**TASK BRIEF:** Render every line of the data exactly as written, and leave out the pictures.
__________________________________________________
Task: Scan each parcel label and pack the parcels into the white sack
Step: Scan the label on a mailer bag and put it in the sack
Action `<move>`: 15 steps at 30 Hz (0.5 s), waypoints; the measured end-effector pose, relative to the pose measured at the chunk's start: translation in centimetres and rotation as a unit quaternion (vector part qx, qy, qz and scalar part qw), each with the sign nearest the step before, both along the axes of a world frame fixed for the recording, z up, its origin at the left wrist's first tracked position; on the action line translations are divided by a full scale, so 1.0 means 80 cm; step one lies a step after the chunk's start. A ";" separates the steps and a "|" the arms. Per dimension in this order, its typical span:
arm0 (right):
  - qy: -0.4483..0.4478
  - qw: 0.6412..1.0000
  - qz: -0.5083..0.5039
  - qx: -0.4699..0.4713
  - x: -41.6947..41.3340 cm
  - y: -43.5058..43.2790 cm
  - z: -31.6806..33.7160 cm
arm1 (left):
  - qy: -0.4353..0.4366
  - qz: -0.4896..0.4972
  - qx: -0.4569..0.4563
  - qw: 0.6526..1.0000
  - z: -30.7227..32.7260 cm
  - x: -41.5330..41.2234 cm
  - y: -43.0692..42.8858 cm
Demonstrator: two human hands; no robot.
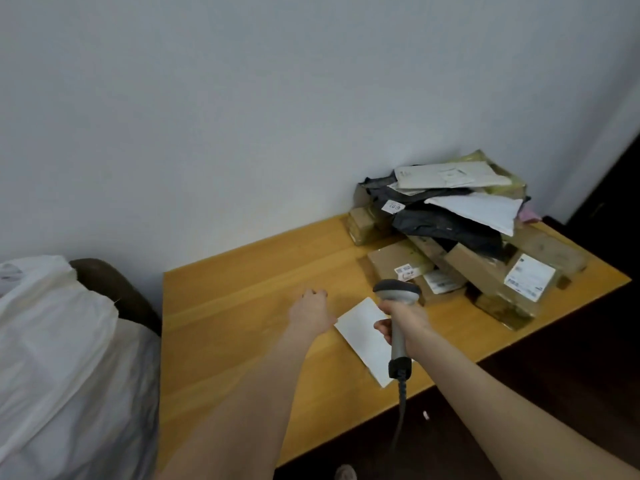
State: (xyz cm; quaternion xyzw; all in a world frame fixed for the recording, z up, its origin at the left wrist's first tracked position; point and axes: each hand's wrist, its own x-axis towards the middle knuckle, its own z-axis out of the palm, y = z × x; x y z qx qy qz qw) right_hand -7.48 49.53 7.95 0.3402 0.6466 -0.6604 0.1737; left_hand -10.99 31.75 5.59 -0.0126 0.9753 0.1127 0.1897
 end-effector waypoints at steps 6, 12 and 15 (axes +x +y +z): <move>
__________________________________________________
**YOUR SOLUTION:**
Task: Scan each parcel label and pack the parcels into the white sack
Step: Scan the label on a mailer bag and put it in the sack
Action `<move>`: 15 steps at 30 Hz (0.5 s), waypoints; the measured end-effector pose, relative to the pose measured at the chunk's start: translation in centimetres and rotation as a unit quaternion (vector part qx, qy, qz and scalar part qw), each with the sign nearest the step before, both along the axes of a world frame fixed for the recording, z up, its origin at the left wrist's first tracked position; on the action line translations are divided by a full scale, so 1.0 means 80 cm; step one lies a step after the chunk's start. A ";" separates the steps and a "|" the arms. Per dimension in this order, its typical span:
arm0 (right):
  - qy: -0.4483..0.4478
  - qw: 0.6412..1.0000
  - qz: -0.5083..0.5039
  - qx: -0.4699..0.4713
  - x: -41.6947..41.3340 cm
  - y: -43.5058..43.2790 cm
  - z: -31.6806..33.7160 cm
arm1 (left):
  - qy: -0.4353..0.4366
  - qz: -0.4896..0.4972
  - qx: -0.4569..0.4563
  - qw: 0.6526..1.0000
  - z: -30.7227..32.7260 cm
  - x: -41.5330..41.2234 cm
  - y: -43.0692..42.8858 cm
Demonstrator: two human hands; no robot.
State: (xyz cm; quaternion xyzw; all in a world frame fixed for the recording, z up, its origin at the left wrist's first tracked position; point and axes: each hand's wrist, its own x-axis towards the middle knuckle, its own z-axis out of the palm, y = z × x; x y z qx qy qz qw) right_hand -7.48 49.53 7.95 0.3402 0.6466 -0.6604 0.1737; left_hand -10.99 31.75 5.59 -0.0126 0.9753 0.1127 0.1897
 end-effector waypoints at steps 6, 12 and 15 (axes +x +y +z): <move>

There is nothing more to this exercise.